Publication year - 1990
Publication title -
journal of leukocyte biology
Language(s) - English
Resource type - Journals
SCImago Journal Rank - 1.819
H-Index - 191
eISSN - 1938-3673
pISSN - 0741-5400
DOI - 10.1002/jlb.47.4.344
Subject(s) - superoxide dismutase , superoxide , biology , schistosoma mansoni , catalase , reactive oxygen species , granuloma , lipopolysaccharide , lung , oxygen , microbiology and biotechnology , immunology , oxidative stress , biochemistry , chemistry , schistosomiasis , enzyme , helminths , medicine , organic chemistry
Abstract Explanted hepatic granulomas, eosinophils obtained from the peritoneal cavity of schistosome‐infected mice, schistosome egg granuloma macrophages, alveolar macrophages, and activated peritoneal macrophages obtained from Listeria‐infected mice were miracidicidal when cultured at 21% oxygen. This activity was markedly attenuated at physiologic oxygen concentrations (1–15%). Catalase and superoxide dismutase blocked the miracidicidal activity of inflammatory cells but did not prevent granuloma‐mediated egg killing.
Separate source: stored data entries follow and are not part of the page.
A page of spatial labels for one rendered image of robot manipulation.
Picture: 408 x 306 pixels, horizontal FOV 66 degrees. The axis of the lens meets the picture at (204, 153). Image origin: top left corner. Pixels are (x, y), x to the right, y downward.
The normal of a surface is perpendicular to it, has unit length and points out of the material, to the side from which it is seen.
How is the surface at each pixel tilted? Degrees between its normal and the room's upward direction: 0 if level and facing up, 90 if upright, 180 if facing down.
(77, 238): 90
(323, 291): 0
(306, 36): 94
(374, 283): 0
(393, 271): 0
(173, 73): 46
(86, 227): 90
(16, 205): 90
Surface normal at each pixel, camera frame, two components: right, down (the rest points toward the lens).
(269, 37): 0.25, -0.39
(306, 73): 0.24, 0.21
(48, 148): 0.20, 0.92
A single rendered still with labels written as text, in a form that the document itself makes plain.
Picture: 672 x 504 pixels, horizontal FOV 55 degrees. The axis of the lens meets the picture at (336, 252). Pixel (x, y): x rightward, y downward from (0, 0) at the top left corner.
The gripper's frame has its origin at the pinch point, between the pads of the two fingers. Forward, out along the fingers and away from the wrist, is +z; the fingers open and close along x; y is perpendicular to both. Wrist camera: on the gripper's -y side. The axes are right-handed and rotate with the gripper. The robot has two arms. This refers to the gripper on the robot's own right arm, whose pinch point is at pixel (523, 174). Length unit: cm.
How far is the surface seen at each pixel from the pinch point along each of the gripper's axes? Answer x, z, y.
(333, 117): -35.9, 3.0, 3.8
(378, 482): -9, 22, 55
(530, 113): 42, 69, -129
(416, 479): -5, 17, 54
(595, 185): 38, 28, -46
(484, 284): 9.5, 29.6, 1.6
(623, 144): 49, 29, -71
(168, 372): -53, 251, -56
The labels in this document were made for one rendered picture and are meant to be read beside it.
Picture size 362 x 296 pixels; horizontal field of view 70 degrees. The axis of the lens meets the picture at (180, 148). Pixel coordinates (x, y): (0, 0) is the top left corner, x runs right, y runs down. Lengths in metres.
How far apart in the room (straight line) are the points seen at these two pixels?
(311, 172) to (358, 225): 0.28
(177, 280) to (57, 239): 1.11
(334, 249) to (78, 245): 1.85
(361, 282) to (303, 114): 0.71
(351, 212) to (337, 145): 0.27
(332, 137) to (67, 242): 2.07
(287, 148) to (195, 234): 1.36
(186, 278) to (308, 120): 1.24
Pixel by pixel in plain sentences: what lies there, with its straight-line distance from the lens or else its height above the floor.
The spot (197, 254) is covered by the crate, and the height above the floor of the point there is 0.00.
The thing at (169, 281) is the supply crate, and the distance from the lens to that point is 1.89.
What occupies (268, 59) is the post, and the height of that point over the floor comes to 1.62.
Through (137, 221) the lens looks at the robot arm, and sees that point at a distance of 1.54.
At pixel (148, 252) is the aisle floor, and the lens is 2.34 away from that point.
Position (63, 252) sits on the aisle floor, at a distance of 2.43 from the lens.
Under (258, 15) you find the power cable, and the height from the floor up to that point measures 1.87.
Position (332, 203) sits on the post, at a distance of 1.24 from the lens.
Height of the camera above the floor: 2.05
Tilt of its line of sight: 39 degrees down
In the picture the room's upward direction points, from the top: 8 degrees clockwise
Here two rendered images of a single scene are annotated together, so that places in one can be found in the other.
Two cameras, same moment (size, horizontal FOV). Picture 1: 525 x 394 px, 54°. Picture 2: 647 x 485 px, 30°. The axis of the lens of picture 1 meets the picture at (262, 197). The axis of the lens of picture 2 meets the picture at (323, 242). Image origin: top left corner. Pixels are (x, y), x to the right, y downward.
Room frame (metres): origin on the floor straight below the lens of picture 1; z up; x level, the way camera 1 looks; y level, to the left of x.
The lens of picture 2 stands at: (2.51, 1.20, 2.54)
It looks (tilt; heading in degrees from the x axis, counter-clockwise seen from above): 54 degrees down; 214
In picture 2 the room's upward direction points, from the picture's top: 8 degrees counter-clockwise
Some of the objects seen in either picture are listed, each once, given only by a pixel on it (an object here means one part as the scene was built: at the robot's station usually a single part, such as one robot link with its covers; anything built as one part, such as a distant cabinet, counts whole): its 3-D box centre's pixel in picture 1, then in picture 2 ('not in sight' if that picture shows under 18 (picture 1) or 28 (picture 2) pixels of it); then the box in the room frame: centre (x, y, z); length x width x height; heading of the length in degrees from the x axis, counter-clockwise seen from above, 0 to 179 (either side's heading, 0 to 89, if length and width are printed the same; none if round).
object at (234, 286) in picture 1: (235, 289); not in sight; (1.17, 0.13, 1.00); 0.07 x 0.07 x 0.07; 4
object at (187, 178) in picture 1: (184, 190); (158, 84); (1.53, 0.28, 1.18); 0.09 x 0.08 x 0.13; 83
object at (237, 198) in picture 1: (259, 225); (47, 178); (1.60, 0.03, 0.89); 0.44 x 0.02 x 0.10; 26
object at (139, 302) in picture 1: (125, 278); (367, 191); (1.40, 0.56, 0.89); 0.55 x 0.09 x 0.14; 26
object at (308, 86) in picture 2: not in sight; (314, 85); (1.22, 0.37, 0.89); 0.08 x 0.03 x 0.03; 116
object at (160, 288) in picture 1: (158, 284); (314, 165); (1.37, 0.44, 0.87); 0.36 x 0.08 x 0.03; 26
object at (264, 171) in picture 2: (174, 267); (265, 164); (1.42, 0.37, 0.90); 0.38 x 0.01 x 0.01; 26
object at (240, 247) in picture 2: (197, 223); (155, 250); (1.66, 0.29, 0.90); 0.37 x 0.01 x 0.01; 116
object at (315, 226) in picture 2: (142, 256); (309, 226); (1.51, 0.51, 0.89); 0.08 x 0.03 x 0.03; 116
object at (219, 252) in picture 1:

However, the biomimetic superoxide dismutase, copper (II) [diisopropyl salicylate] 2 , inhibited granuloma‐mediated egg killing in a dose‐dependent, apparently nontoxic manner. Thioglycollate‐elicited macrophages did not kill schistosome egg miracidia even when cultured in 21% oxygen, unless pretreated with lipopolysaccharide. Isolated schistosome eggs initiated an oxidative burst in macrophages, as measured by superoxide anion production. This burst was suppressed at reduced oxygen concentrations. Thus schistosome egg miracidia can be killed nonspecifically by macrophages through the release of cytotoxic reactive oxygen intermediates triggered by the egg. This activity is not supported by the oxygen concentrations found in most tissues, with the possible exception of the lung. Schistosoma mansoni eggs, injected intraveneously and lodged in the pulmonary vasculature of mice, were killed rapidly, with a half life of 3.5 days. Eggs, injected into the mesenteric veins and lodged in the liver, remained fully viable for several weeks. The data suggest that the high oxygen tension of the lung allows for the increased production of reactive oxygen intermediates (ROI) by local inflammatory cells, which in turn increases their miracidicidal efficiency. Conversely, the relatively hypoxic environment of the liver decreases ROI production by local inflammatory cells and decreases their miracidicidal efficiency.